- _WORK TASK_:
Pictures stay out of the copy. Retype exactly the lines below from the one with "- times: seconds" through the one with "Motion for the".

RECORDED INFORMATION Start Marker

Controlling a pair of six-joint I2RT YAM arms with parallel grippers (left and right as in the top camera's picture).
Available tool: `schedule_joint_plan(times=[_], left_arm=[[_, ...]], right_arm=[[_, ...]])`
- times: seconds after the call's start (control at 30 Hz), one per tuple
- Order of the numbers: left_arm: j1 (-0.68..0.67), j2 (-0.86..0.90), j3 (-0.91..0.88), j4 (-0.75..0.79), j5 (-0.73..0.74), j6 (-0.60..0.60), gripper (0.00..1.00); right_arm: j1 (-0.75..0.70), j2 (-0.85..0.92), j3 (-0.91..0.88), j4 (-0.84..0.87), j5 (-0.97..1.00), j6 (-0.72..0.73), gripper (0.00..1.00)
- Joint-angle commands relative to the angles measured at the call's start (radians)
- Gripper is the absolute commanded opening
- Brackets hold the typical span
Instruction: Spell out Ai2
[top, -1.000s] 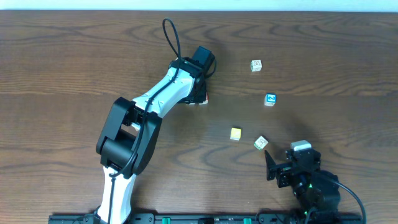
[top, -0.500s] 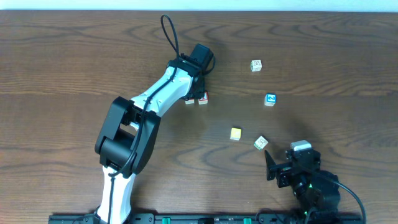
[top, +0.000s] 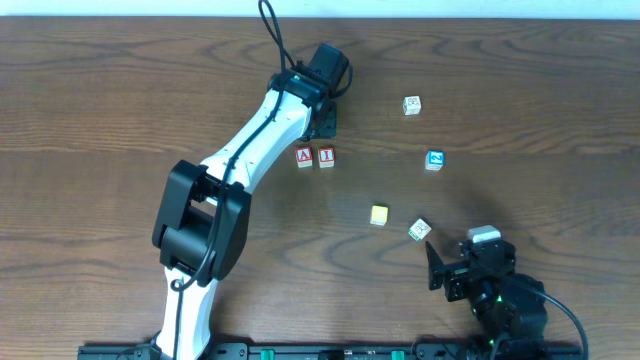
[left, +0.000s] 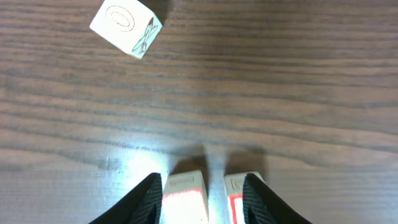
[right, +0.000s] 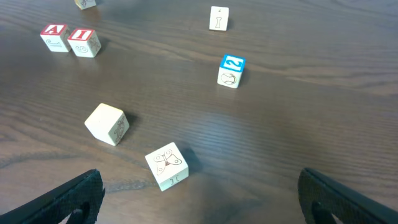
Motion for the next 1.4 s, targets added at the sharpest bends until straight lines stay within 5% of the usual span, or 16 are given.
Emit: schedule_joint_plan(times=[0.0,0.13,0.43,0.47,0.57,0.7,0.87,1.1,1.27,1.37], left_arm=[[0.031,-0.079,0.031,-0.043,0.021,-0.058,0.34],[0.084,-0.160,0.031,-0.070,0.053,-0.060,0.06],[0.214,-0.261,0.030,-0.176,0.052,-0.051,0.06],[0.225,-0.260,0.030,-0.188,0.052,-0.051,0.08],[0.263,-0.260,0.027,-0.207,0.053,-0.051,0.59],[0.310,-0.260,0.027,-0.207,0.054,-0.052,0.84],[0.339,-0.260,0.027,-0.191,0.057,-0.051,0.91],[0.339,-0.260,0.027,-0.114,0.057,-0.051,0.96],[0.339,-0.260,0.027,-0.008,0.057,-0.045,0.98],[0.340,-0.260,0.027,0.048,0.057,-0.043,0.97]], right_arm=[[-0.007,-0.005,-0.013,-0.002,-0.007,0.002,0.99],[-0.007,-0.005,-0.013,-0.002,-0.008,0.002,0.99],[-0.007,-0.005,-0.013,-0.002,-0.007,0.002,0.99],[-0.007,-0.005,-0.013,-0.002,-0.008,0.002,0.99],[-0.007,-0.005,-0.013,0.082,-0.034,0.037,0.99],[-0.007,-0.005,-0.013,0.348,-0.291,0.632,0.99],[-0.008,-0.005,-0.013,0.495,-0.328,1.015,0.99],[-0.031,0.071,-0.010,0.636,-0.228,0.991,0.99],[-0.090,0.425,0.164,0.624,-0.332,0.790,0.99],[-0.117,0.692,0.375,0.476,-0.359,0.653,0.99]])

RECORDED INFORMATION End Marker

- _EXPECTED OUTPUT_:
- times: seconds after the call's start (control at 30 Hz), one per tuple
- Order of the numbers: left_arm: j1 (-0.68..0.67), j2 (-0.86..0.90), j3 (-0.91..0.88), j4 (-0.75..0.79), j5 (-0.73..0.74), j6 (-0.60..0.60), gripper (0.00..1.00); right_arm: j1 (-0.75..0.70), j2 (-0.85..0.92), j3 (-0.91..0.88), j4 (-0.84..0.87), j5 (-0.97..1.00), j6 (-0.72..0.73), gripper (0.00..1.00)
- Joint-angle commands relative to the angles measured at the call's start (radians)
- Gripper is the absolute commanded opening
- Brackets hold the typical span
Instruction: Spell out Ai2
[top, -1.000s] 
[top, -0.500s] 
[top, +0.000s] 
[left, +0.000s] 
[right, +0.000s] 
Motion for the next 1.4 s, targets added at the sharpest bends until straight lines stay within 5% of the usual span, or 16 are given.

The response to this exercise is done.